Deutschland und die Ausländer: Asyl­recht zum Mit­reden

von Tanja Podolski

28.11.2017

3/11: Der "beste" Flüchtling

Der Begriff des Flüchtlings ist in § 3 AsylG definiert, die Norm ist angehlehnt an den Flüchtlingsbegriff des Art .1 A Nr. 2 der Genfer Flüchtlingskonvention (GFK).

Ein Ausländer bekommt danach die Flüchtlingseigenschaft zuerkannt, wenn folgende Voraussetzungen vorliegen:

-    eine Verfolgungshandlung, die durch einen Verfolgungsakteur erfolgt
-    eine begründete Furcht (Verfolgungsprognose)
-    Verfolgungsgründe vorliegen
-    kein Schutz im Heimatstaat gewährt wird  und
-    kein Grund vorliegt, der die Anerkennung als Flüchtling ausschließt oder beendet, §§ 3, 72 AsylG.

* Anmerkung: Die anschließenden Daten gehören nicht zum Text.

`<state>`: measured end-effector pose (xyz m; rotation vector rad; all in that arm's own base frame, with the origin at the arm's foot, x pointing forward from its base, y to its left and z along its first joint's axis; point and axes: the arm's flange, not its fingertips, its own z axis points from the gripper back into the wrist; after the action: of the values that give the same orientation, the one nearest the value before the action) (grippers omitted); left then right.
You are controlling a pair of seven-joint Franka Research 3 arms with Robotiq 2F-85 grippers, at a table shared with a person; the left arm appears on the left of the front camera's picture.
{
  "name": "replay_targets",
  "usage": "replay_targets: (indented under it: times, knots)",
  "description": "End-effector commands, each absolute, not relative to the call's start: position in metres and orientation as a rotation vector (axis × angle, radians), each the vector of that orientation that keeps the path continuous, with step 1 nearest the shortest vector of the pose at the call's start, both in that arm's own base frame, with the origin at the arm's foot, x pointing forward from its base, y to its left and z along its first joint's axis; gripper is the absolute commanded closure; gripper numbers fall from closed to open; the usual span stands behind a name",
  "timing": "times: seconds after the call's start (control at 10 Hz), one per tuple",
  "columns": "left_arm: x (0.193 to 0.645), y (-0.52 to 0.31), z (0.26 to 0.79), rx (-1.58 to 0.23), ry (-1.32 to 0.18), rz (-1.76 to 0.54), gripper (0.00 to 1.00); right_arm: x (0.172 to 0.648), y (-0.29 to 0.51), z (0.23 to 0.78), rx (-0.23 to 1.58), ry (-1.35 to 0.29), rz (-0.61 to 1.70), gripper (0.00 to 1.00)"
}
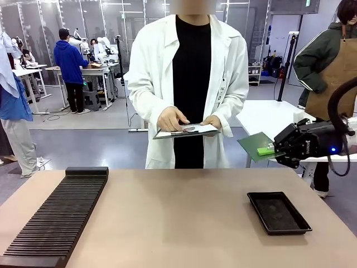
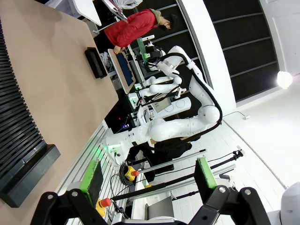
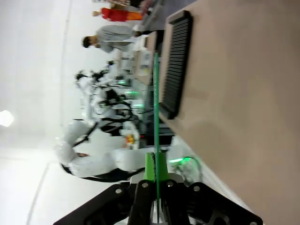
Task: Inspect the PCB.
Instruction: Place the Blank PCB in the ESD tray.
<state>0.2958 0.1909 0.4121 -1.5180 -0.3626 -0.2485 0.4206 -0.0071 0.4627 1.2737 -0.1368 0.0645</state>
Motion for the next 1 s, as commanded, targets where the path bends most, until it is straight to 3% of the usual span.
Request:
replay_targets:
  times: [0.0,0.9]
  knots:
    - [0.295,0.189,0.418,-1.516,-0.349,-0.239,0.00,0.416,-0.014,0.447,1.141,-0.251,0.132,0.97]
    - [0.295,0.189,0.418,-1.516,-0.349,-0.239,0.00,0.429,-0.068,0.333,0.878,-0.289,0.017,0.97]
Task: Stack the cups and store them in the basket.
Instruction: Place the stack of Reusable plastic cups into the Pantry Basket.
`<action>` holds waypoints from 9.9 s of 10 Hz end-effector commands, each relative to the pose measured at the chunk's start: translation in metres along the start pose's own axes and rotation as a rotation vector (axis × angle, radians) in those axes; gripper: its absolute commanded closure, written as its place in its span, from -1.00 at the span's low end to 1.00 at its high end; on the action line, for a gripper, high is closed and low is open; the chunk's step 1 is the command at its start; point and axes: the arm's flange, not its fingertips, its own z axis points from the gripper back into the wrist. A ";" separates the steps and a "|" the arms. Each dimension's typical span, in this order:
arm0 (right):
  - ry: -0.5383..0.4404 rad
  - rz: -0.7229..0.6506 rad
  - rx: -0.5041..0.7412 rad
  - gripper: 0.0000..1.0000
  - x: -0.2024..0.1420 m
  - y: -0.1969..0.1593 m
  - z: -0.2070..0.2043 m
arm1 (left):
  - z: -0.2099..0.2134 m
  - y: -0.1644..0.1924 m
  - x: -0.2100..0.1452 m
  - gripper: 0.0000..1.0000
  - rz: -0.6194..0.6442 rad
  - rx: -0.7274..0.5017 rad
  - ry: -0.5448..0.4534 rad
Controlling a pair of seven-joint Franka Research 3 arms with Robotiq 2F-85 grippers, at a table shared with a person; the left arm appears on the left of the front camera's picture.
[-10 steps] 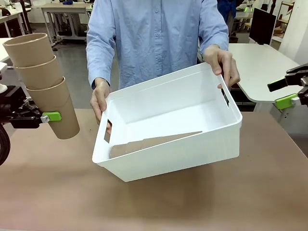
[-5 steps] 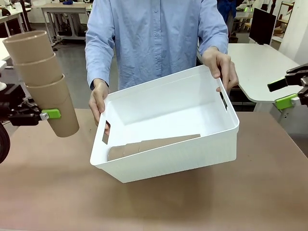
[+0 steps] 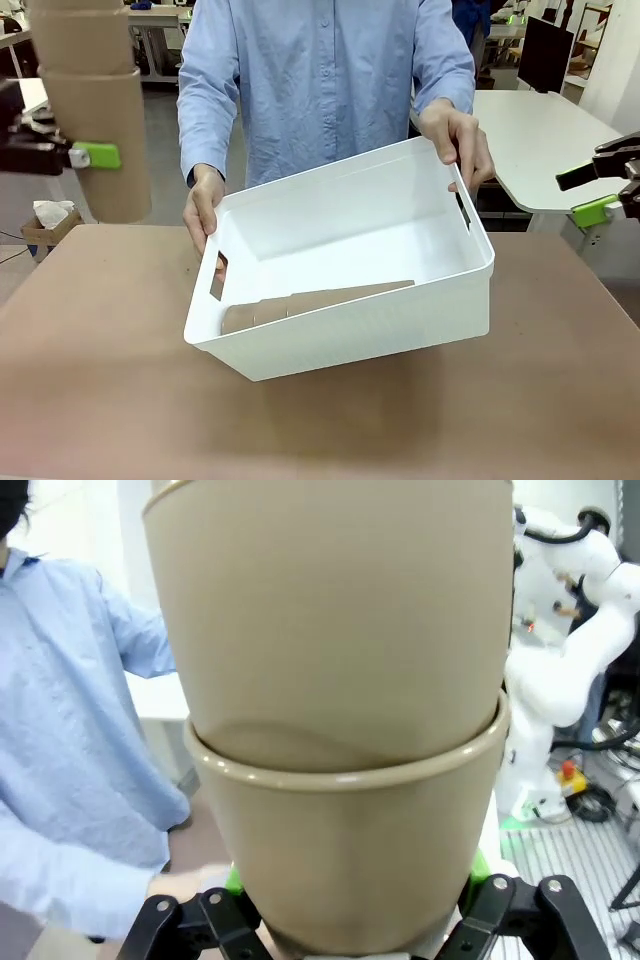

Wer diesen Status erreicht, steht zusammen mit den Asylberechtigten nach Art. 16a GG unter den Schutzsuchenden am besten da: Diese Menschen bekommen für drei Jahre eine Aufenthaltserlaubnis nach § 25 AufenthG, es kann unter bestimmten Voraussetzungen eine Niederlassungserlaubnis erteilt werden, die Menschen dürfen arbeiten und ihre Familien nachholen.